— Work required —
From the line that contains "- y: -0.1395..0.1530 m" down to the last line of the data below, transcribe every line exactly.
*** Opening of Supplied material ***
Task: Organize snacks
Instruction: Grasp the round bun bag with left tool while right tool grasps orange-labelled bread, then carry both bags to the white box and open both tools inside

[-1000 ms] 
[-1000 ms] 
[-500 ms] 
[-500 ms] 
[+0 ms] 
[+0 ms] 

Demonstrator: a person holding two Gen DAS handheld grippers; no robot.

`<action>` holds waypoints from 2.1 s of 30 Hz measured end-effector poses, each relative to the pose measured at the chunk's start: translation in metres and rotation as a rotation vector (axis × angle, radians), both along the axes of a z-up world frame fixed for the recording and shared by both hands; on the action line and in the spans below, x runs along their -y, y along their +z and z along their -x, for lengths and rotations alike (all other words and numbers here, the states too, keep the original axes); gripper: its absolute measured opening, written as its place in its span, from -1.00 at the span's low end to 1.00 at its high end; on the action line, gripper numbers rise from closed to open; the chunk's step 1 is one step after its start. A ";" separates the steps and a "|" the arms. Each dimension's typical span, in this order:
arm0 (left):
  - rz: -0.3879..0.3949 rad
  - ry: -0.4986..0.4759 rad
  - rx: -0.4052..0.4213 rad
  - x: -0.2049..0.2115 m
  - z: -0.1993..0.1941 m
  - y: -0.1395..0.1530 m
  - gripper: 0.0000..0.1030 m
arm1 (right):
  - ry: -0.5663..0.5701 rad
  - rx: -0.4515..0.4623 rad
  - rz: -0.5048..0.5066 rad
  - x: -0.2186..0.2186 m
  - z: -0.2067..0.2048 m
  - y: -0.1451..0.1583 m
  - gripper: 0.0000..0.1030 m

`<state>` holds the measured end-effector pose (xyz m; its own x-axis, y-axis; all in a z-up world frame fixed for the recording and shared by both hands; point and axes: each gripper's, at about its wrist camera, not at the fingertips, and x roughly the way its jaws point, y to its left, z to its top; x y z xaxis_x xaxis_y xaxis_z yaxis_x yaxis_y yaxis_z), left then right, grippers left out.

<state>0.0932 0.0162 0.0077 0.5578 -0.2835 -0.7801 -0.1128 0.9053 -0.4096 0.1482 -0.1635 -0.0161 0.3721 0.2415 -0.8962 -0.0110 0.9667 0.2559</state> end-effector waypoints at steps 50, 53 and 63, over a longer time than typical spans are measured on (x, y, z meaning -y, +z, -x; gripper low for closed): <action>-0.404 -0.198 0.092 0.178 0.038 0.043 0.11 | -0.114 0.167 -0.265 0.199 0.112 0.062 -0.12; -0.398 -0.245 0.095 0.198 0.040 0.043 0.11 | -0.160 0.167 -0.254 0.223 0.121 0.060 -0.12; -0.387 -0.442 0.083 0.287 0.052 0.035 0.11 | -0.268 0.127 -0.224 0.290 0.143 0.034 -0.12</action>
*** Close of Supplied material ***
— Answer for this exercise —
  - y: -0.1395..0.1530 m
  - gripper: 0.0000..0.1030 m
arm1 (right):
  - ry: -0.5663..0.5701 rad
  - rx: -0.4515..0.4623 rad
  - rz: -0.5048..0.5066 rad
  - x: -0.2186..0.2186 m
  - z: -0.2067..0.2048 m
  - y: -0.1451..0.1583 m
  - gripper: 0.0000..0.1030 m

`<state>` holds the measured end-effector pose (xyz m; its own x-axis, y-axis; all in a z-up world frame fixed for the recording and shared by both hands; point and axes: each gripper's, at about its wrist camera, not at the fingertips, and x roughly the way its jaws point, y to its left, z to its top; x y z xaxis_x xaxis_y xaxis_z yaxis_x yaxis_y yaxis_z), left then right, grippers left out.

<state>0.0932 0.0162 0.0077 0.5578 -0.2835 -0.7801 -0.1128 0.9053 -0.4096 0.1482 -0.1635 -0.0161 0.3721 0.2415 -0.8962 -0.0110 0.9667 0.2559</state> end-effector waypoints at steps 50, 53 and 63, over a longer time than typical spans are measured on (x, y, z meaning -y, +z, -x; gripper low for closed): <action>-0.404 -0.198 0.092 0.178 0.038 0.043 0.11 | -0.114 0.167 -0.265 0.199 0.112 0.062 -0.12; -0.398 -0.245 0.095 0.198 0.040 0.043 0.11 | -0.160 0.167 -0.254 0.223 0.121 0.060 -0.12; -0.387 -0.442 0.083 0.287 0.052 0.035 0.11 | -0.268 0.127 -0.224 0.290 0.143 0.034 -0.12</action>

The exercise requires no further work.